▶ Try it
The data below should be duplicated in full, unchanged.

Provided data START

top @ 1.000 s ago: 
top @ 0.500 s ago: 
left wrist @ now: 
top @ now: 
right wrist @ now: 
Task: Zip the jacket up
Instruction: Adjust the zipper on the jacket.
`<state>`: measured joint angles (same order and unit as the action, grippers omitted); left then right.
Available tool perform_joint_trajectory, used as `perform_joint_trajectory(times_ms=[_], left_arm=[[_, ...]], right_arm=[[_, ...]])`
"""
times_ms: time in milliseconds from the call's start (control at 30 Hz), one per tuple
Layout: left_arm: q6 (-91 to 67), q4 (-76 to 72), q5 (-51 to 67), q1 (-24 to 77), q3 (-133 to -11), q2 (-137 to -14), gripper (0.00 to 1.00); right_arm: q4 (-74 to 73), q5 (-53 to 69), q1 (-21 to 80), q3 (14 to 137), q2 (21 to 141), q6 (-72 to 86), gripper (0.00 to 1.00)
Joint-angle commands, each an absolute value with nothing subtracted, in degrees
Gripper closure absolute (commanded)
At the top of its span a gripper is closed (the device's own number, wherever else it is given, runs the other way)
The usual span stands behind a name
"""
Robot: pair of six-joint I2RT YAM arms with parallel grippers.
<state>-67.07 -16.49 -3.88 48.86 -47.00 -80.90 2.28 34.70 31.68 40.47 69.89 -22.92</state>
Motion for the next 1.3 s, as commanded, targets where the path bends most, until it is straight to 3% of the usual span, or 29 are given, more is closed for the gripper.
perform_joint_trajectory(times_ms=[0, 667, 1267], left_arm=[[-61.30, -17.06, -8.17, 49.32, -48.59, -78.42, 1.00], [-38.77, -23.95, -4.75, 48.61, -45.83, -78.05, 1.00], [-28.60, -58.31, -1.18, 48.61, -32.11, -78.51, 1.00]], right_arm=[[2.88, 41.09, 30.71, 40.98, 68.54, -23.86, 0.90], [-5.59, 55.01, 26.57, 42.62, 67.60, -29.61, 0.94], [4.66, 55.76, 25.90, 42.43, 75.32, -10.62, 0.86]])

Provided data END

▶ Task result
top @ 1.000 s ago: 
top @ 0.500 s ago: 
left wrist @ now: 
top @ now: 
right wrist @ now: 
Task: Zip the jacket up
Instruction: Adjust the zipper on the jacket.
`<state>`: measured joint angles (same order and unit as the action, grippers omitted); left then right.
Available tool perform_joint_trajectory, used as `perform_joint_trajectory(times_ms=[_], left_arm=[[_, ...]], right_arm=[[_, ...]])`
"""
times_ms: time in milliseconds from the call's start (control at 30 Hz), one per tuple
Layout: left_arm: q6 (-91 to 67), q4 (-76 to 72), q5 (-51 to 67), q1 (-24 to 77), q3 (-133 to -11), q2 (-137 to -14), gripper (0.00 to 1.00); right_arm: q4 (-74 to 73), q5 (-53 to 69), q1 (-21 to 80), q3 (14 to 137), q2 (21 to 141), q6 (-72 to 86), gripper (0.00 to 1.00)
Joint-angle commands, each an absolute value with nothing subtracted, in degrees
Gripper closure absolute (commanded)
At the top of its span a gripper is closed (the device's own number, wherever else it is given, runs the other way)
The usual span stands behind a name
"""
Robot: pair of six-joint I2RT YAM arms with parallel grippers.
<state>-67.07 -16.49 -3.88 48.86 -47.00 -80.90 2.28 34.70 31.68 40.47 69.89 -22.92</state>
Motion for the next 1.3 s, as commanded, targets where the path bends most, until it is straight to 3% of the usual span, or 29 are given, more is closed for the gripper.
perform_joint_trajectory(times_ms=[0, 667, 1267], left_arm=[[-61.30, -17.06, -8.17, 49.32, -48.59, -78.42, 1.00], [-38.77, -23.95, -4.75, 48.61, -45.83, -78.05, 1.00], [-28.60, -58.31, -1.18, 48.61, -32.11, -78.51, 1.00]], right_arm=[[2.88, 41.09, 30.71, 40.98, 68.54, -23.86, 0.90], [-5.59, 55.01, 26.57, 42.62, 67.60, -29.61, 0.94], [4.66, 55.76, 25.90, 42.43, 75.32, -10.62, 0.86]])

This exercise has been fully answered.